No hubo respuesta. El orador continuó su arenga.

Los rusos son un pueblo simple e ingenuo. Al no haber tenido nunca derechos constitucionales, no tenían interés alguno por la política y no estaban corrompidos por ella. Sabían poco de congresos y de parlamentos, y se preocupaban menos de ellos.

«Libre, ¿para qué?», se preguntaban.

«Estás libre del zar y de la tiranía», le decían.

Eso estaba muy bien, pensaban ellos. «¿Pero qué pasa con la guerra?», preguntaba el soldado. «¿Qué pasa con la tierra?», exigía el campesino. «¿Qué pasa con una existencia decente?», instaba el proletario.

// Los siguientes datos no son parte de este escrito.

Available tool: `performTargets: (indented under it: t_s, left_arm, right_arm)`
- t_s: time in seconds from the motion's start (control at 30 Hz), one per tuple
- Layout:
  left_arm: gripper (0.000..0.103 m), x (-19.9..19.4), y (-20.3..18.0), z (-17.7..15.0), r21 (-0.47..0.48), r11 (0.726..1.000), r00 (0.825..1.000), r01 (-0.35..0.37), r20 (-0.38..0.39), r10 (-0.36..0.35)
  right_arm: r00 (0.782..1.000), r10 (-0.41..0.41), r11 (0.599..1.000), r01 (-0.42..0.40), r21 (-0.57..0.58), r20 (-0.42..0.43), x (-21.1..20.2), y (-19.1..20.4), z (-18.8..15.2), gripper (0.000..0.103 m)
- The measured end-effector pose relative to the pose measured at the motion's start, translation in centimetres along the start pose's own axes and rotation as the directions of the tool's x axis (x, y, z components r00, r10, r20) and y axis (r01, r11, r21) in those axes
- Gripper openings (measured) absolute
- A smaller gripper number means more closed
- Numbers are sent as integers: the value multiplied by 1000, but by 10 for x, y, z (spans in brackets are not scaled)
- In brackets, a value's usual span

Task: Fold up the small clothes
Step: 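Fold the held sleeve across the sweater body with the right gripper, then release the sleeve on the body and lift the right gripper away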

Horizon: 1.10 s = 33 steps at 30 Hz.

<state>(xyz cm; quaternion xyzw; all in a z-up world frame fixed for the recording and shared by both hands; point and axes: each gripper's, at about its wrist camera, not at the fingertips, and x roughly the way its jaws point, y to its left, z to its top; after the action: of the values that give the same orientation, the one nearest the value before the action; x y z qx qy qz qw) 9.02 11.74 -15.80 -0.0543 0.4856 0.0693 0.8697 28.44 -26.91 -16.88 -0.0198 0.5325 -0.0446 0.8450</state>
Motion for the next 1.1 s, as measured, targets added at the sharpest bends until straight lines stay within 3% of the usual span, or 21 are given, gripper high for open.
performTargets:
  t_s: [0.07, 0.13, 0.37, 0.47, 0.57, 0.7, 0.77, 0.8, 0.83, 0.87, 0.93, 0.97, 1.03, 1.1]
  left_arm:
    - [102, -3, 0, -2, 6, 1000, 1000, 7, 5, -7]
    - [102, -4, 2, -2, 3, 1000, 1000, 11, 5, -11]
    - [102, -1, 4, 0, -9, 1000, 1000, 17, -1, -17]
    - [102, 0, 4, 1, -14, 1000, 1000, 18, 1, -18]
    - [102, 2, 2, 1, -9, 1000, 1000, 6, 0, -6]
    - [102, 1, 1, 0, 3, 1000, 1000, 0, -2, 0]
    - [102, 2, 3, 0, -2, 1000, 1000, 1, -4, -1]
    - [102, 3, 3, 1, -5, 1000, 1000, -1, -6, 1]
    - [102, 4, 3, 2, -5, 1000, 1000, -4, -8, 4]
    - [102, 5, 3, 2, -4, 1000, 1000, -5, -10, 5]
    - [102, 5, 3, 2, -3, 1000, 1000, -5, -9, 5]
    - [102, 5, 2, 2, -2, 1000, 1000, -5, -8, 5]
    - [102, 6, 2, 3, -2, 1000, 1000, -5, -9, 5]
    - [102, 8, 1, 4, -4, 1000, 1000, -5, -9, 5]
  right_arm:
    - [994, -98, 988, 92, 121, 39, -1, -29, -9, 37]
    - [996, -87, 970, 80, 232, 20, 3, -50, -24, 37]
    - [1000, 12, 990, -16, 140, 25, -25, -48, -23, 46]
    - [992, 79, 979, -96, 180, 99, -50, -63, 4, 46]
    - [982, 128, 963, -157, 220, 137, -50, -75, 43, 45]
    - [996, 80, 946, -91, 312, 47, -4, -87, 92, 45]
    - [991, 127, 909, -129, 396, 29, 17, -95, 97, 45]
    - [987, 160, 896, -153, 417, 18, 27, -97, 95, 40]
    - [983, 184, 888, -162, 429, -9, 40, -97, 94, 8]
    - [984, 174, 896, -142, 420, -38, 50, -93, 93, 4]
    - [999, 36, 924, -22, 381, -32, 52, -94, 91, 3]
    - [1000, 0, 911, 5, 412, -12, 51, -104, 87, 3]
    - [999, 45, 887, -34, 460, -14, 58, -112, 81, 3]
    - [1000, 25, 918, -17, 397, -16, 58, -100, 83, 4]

Como ves, amigo mío, esos rusos estaban tan «poco educados» que no se contentaban precisamente con estar libre de algo; querían ser libres para algo, libres para hacer lo que deseaban. Y lo que ellos deseaban era una posibilidad de vivir, de trabajar y de disfrutar de los frutos de su trabajo. Es decir, deseaban el acceso a la tierra, de modo que pudieran sacar alimento para ellos mismos; deseaban el acceso a las minas, a los talleres y a las fábricas, de modo que pudieran producir lo que ellos necesitaban. Pero bajo el gobierno provisional, lo mismo que bajo los Romanov, esas cosas pertenecían a los ricos; seguían siendo «propiedad privada».

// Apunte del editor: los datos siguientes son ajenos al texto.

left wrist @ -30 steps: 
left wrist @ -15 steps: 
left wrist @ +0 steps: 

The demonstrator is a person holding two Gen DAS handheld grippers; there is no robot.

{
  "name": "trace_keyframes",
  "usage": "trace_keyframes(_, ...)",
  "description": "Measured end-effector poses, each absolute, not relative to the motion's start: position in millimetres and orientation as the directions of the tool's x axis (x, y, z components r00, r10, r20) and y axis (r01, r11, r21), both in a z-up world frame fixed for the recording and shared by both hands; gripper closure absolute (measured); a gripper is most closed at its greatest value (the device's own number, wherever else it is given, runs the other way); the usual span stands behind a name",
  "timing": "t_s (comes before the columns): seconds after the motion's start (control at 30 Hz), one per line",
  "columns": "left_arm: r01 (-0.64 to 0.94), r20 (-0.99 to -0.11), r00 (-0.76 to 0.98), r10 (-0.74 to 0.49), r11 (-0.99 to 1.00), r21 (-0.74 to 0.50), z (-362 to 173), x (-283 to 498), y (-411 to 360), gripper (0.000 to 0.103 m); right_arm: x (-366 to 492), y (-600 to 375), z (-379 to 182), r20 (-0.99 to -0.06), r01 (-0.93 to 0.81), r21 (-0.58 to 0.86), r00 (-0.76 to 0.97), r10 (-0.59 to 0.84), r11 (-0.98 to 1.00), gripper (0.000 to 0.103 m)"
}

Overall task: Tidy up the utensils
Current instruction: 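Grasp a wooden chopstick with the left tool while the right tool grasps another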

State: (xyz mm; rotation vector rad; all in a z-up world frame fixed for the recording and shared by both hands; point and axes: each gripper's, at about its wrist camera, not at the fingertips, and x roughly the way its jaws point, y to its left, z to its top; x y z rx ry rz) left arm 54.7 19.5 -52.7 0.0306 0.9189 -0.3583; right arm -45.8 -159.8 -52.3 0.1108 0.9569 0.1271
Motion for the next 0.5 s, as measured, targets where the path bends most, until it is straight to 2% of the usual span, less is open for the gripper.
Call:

Como digo, el sencillo ruso no sabía nada de política, pero sabía exactamente lo que quería. No perdió tiempo en dar a conocer sus deseos estaba determinado a conseguirlos. Los soldados y los marineros escogieron portavoces de entre ellos mismos para presentar al gobierno provisional su demanda de terminar la guerra. Sus representantes se organizaron ellos mismos como consejos de soldados, denominados en Rusia soviet. Los campesinos y los obreros de ciudad hicieron lo mismo. De esta forma, cada rama del ejército y de la armada, cada distrito agrícola e industrial, incluso cada fábrica, estableció sus propios soviets. Con el transcurso del tiempo los diversos soviets formaron el Soviet para toda Rusia de los diputados de los obreros, soldados y campesinos, que tenía sus sesiones en Petrogrado.

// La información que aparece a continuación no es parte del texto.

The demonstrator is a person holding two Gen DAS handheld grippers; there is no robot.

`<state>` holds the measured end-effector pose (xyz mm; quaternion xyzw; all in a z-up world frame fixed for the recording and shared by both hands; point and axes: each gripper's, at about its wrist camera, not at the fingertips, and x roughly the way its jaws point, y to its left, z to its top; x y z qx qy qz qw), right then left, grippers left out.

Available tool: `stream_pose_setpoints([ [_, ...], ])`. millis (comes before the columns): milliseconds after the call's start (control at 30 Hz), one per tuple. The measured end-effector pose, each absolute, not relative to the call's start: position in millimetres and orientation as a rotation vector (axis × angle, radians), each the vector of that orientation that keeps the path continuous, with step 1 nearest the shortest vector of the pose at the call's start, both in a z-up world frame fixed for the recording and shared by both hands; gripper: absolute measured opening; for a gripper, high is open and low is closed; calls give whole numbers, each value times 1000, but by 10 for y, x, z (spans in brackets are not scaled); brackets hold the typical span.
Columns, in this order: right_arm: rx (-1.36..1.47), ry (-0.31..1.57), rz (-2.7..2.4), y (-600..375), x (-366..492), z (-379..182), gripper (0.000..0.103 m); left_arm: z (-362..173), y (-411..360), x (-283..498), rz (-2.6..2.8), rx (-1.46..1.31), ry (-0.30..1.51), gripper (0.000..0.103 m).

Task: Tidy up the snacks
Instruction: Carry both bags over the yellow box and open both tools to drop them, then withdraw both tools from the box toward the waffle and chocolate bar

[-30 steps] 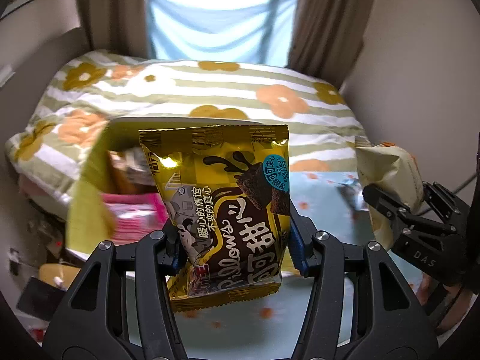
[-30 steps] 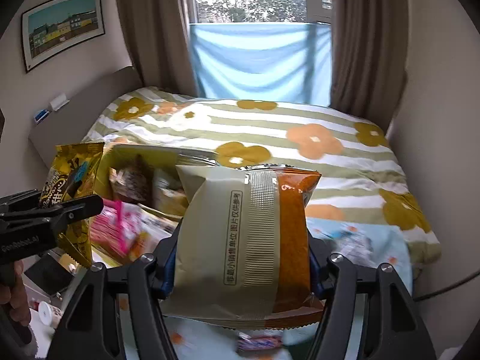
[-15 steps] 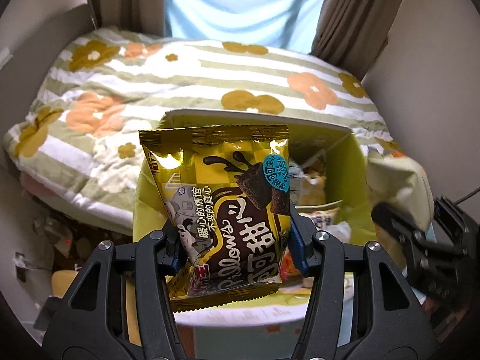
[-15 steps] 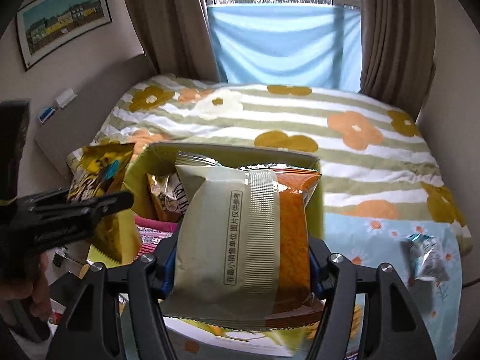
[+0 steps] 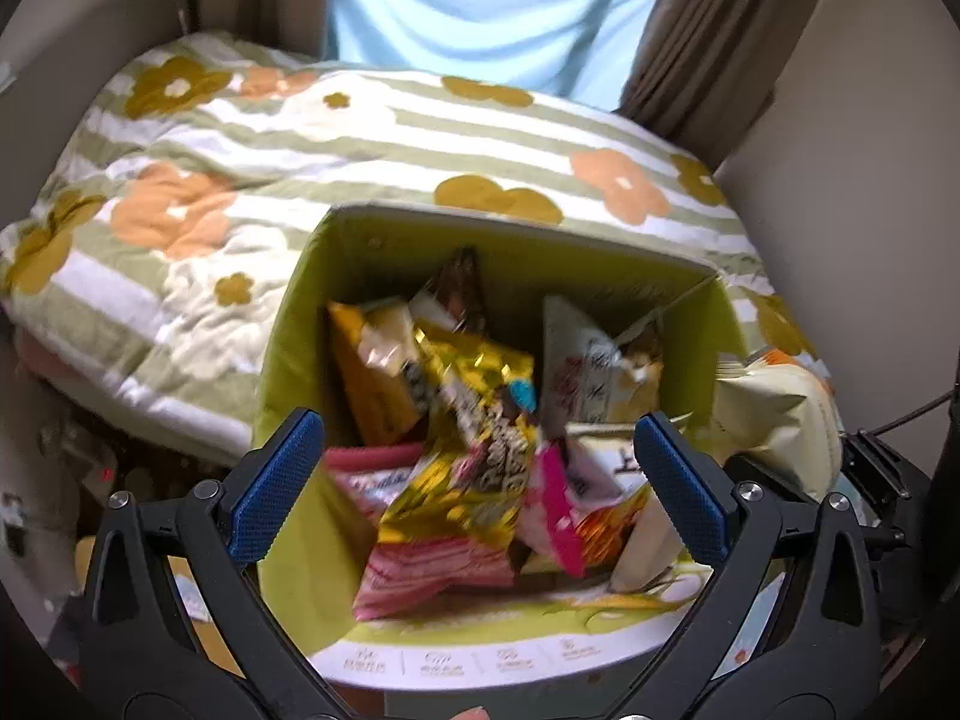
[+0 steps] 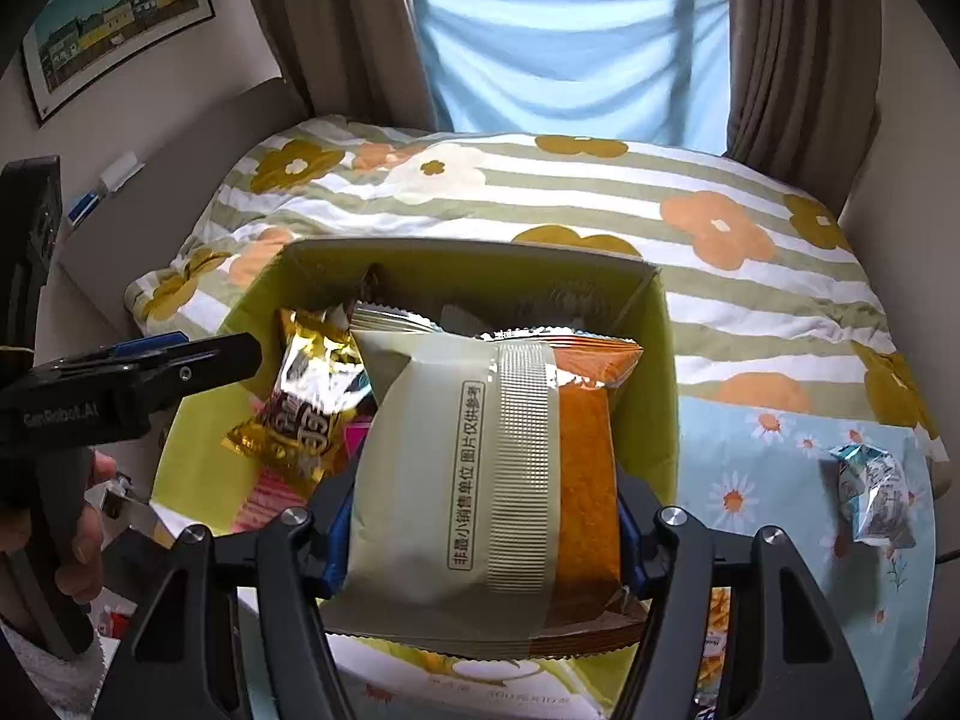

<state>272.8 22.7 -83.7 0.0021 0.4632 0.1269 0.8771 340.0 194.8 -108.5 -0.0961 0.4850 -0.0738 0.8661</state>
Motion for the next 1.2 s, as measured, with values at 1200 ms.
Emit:
stream_pose_setpoints([
  [1200,85,878,188,-205,2053,-559,102,-868,1385,2886,-259,-137,961,103],
])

Mediante los soviets el pueblo comenzó afectivamente a expresar sus demandas.

El gobierno provisional, el nuevo régimen «liberal», bajo la dirección de Miliukov, no les prestó atención. Es característico de todos los partidos políticos por igual que, una vez en el poder, se hacen oído sordo a las necesidades y a los deseos de las masas. El gobierno provisional no fue diferente en esto de la autocracia zarista. No consiguió comprender el espíritu de la época, y creyó estúpidamente que unas pocas reformas pequeñas satisficieran al país. Se mantuvo ocupado charlando y discutiendo, proponiendo nuevos decretos y promulgando más legislación, pero no eran leyes lo que quería el pueblo. Ellos deseaban la paz, mientras que el gobierno insistía en continuar la guerra. Ellos gritaban en busca de tierra y de pan, pero lo que conseguían era más leyes.

Si la historia enseña algo, su lección más clara es que no puedes desafiar o resistir la voluntad de todo un pueblo. Puedes reprimirla por un momento, contener la ola de protesta popular, pero tanto más violentamente se enseñará a la tormenta cuando llegue. Entonces derribará todo obstáculo, barrerá toda oposición, y su punto álgido la llevará más lejos que su intención original.